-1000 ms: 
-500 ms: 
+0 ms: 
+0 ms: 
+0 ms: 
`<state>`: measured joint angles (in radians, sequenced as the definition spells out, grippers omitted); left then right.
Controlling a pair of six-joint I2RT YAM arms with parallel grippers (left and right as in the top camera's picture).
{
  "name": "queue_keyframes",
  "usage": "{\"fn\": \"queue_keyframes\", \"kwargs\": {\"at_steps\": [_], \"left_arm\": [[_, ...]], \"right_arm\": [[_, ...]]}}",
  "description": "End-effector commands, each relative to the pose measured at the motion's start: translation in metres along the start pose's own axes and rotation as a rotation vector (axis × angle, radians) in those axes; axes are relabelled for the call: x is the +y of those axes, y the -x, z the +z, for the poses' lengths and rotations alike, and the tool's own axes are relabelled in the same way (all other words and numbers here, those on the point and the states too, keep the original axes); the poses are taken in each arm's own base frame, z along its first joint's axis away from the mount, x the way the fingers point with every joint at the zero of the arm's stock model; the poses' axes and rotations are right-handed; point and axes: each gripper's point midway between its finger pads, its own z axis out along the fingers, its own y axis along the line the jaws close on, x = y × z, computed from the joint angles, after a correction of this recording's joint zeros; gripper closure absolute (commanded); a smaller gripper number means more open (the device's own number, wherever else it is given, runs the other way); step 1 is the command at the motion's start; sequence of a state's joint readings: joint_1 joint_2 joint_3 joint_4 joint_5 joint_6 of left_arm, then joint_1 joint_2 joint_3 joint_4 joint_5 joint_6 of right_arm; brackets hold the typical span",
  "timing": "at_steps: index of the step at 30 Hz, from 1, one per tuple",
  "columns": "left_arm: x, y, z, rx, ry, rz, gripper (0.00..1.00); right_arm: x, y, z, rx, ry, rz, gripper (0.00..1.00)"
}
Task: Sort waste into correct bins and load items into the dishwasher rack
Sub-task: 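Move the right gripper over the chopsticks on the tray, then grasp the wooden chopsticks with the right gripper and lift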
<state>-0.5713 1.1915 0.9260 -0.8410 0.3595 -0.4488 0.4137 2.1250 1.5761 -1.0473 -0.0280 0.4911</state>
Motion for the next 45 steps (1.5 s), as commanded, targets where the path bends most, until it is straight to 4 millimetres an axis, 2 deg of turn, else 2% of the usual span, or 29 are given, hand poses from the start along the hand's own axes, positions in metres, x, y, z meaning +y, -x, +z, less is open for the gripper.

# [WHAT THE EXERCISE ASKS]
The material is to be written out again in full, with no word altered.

# [TASK ANSWER]
-1000 ms: 
-500 ms: 
+0 ms: 
+0 ms: 
+0 ms: 
`<state>`: measured joint angles (in radians, sequenced as the definition spells out, grippers omitted); left then right.
Controlling a pair of six-joint I2RT YAM arms with parallel grippers (left and right as in the top camera's picture).
{
  "name": "queue_keyframes",
  "usage": "{\"fn\": \"queue_keyframes\", \"kwargs\": {\"at_steps\": [_], \"left_arm\": [[_, ...]], \"right_arm\": [[_, ...]]}}",
  "description": "End-effector commands, each relative to the pose measured at the motion's start: translation in metres along the start pose's own axes and rotation as a rotation vector (axis × angle, radians) in those axes; axes are relabelled for the call: x is the +y of those axes, y the -x, z the +z, for the poses' lengths and rotations alike, and the tool's own axes are relabelled in the same way (all other words and numbers here, those on the point and the states too, keep the original axes); the poses are taken in each arm's own base frame, z along its first joint's axis away from the mount, x the way the fingers point with every joint at the zero of the arm's stock model; the poses' axes and rotations are right-handed; point and axes: each gripper's point midway between its finger pads, its own z axis out along the fingers, its own y axis along the line the jaws close on, x = y × z, computed from the joint angles, after a correction of this recording's joint zeros; gripper closure absolute (commanded); a smaller gripper number means more open (the device's own number, wherever else it is given, runs the other way); step 1 is the command at the motion's start; sequence of a state's joint readings: joint_1 joint_2 joint_3 joint_4 joint_5 joint_6 of left_arm, then joint_1 joint_2 joint_3 joint_4 joint_5 joint_6 of right_arm; brackets hold the typical span",
  "timing": "at_steps: index of the step at 30 Hz, from 1, one per tuple",
  "columns": "left_arm: x, y, z, rx, ry, rz, gripper (0.00..1.00); right_arm: x, y, z, rx, ry, rz, gripper (0.00..1.00)"
}
Task: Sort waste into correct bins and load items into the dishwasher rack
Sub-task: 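Move the right gripper over the chopsticks on the tray, then grasp the wooden chopsticks with the right gripper and lift
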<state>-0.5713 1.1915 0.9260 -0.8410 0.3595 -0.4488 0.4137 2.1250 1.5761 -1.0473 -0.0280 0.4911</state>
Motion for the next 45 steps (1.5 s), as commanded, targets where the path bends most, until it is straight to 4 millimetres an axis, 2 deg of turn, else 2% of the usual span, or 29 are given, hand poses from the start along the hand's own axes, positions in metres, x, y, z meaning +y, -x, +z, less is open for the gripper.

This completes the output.